● **Work to complete**:
Using the records that appear below, write out exactly the lines from the one with "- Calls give" through the one with "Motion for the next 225", keeping both end lines.

Stored entries
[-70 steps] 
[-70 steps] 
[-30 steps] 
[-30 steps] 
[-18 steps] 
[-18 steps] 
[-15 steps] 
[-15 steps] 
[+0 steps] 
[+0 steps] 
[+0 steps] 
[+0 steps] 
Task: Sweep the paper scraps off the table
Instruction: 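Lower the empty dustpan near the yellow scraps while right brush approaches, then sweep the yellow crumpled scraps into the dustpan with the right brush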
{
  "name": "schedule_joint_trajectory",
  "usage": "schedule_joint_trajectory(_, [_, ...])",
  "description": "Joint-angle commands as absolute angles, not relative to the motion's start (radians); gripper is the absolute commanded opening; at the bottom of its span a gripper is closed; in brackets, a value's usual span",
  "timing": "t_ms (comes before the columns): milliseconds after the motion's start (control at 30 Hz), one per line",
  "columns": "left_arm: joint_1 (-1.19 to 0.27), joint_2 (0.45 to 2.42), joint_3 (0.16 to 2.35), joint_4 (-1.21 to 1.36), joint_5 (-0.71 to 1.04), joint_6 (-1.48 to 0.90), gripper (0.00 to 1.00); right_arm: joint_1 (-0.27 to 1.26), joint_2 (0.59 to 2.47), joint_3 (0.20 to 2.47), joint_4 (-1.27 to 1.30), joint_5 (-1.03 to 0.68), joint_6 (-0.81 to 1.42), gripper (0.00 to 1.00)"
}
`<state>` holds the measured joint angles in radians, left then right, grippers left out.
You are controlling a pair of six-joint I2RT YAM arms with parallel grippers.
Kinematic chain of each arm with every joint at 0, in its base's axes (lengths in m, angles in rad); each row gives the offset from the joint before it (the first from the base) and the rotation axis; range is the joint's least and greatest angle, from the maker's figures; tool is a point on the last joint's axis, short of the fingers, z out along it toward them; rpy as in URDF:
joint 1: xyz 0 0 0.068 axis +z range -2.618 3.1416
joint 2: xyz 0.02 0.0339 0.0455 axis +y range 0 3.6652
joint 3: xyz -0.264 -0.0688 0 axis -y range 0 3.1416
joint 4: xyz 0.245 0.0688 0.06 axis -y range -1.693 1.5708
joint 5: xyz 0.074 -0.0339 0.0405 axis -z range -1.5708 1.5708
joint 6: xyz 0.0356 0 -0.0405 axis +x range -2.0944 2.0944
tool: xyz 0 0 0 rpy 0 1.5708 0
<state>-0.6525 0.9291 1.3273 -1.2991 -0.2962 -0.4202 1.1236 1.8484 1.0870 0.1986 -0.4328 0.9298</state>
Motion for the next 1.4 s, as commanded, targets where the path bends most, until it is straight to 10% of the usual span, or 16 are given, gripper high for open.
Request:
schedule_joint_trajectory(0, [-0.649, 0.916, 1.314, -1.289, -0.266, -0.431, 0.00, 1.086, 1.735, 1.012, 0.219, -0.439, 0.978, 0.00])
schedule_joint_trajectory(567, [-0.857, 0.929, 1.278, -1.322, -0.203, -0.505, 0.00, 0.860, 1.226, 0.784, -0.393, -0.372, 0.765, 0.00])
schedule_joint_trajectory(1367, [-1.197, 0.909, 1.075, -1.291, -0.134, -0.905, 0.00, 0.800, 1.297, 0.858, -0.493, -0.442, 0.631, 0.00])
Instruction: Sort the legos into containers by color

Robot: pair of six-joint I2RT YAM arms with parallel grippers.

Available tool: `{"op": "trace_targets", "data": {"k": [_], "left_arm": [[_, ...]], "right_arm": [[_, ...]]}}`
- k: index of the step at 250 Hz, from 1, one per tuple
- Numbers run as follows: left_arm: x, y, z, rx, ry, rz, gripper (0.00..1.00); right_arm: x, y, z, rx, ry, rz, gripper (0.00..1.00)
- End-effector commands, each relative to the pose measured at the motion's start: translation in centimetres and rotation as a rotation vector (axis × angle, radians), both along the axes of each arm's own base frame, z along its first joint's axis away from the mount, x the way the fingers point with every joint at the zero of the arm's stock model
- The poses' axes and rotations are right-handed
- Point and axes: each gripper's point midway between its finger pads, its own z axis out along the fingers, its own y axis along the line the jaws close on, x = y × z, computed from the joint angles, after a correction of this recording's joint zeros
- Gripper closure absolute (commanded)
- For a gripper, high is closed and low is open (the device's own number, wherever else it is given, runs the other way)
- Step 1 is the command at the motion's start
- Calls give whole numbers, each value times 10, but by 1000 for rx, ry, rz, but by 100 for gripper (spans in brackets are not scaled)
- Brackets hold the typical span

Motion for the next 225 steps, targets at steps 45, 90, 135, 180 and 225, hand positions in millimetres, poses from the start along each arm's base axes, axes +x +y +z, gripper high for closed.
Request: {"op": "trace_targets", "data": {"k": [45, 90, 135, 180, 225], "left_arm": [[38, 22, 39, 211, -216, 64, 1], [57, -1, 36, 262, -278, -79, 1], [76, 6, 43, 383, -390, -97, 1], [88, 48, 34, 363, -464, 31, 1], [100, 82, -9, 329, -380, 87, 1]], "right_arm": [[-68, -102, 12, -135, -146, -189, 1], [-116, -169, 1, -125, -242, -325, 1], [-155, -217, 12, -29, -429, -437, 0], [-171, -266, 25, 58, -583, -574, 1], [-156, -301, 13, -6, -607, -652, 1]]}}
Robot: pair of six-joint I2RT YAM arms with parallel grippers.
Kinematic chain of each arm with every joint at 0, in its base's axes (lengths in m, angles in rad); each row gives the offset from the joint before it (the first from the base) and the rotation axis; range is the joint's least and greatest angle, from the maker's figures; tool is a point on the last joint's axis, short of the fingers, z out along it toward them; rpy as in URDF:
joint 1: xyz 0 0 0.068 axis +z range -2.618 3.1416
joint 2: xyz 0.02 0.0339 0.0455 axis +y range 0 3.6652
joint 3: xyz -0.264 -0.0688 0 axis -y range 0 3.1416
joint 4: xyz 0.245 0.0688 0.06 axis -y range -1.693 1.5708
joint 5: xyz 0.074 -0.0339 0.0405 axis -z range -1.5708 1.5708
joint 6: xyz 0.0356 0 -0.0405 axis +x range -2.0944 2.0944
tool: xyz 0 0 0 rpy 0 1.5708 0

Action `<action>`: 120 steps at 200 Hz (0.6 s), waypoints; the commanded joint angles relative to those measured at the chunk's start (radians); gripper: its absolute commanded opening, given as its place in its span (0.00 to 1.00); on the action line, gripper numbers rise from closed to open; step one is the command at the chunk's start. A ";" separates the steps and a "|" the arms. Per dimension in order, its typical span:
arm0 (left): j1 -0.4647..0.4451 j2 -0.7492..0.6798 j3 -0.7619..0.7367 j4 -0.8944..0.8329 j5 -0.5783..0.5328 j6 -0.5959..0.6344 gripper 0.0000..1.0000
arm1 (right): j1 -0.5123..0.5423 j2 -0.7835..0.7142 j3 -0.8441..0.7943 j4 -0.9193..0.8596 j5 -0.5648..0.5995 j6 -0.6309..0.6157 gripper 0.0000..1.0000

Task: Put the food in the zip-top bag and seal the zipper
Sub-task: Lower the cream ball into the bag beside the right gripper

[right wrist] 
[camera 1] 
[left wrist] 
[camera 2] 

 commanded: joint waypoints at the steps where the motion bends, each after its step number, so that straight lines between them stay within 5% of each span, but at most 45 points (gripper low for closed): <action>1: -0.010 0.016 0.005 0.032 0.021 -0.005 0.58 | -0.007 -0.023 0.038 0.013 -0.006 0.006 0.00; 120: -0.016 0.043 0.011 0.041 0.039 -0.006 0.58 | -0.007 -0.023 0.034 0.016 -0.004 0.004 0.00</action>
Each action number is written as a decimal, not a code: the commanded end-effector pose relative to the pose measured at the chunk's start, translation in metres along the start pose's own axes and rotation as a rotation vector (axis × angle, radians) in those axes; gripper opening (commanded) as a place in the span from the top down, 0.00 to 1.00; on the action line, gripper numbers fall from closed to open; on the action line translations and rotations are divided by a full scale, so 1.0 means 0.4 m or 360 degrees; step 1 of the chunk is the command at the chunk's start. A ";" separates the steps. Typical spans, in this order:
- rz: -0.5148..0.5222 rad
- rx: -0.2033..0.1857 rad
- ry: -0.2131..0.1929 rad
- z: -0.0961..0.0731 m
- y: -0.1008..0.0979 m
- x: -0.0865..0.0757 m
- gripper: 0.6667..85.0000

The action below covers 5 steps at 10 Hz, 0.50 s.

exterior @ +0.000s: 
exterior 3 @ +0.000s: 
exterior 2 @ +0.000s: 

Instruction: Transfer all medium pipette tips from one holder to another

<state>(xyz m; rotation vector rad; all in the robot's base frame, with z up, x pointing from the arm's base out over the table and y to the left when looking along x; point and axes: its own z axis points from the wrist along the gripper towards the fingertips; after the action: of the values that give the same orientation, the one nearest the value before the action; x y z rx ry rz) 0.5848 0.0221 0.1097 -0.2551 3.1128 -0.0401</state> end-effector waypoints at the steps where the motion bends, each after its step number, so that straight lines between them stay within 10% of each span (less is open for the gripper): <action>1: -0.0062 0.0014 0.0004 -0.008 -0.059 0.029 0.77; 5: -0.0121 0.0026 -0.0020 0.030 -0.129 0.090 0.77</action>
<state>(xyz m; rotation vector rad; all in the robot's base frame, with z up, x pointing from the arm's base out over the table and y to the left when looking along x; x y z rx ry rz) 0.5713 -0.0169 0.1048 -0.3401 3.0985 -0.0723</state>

● **Exercise solution**:
- Calls give whole numbers, each value times 10, but by 1000 for rx, ry, rz, but by 100 for gripper (spans in brackets are not scaled)
- Brackets hold the typical span

Motion for the next 225 steps, targets at steps 45, 90, 135, 180 and 225, hand positions in millimetres, poses from the start along each arm's base axes, axes +x +y +z, gripper high for closed.

The response to the exercise has been completed.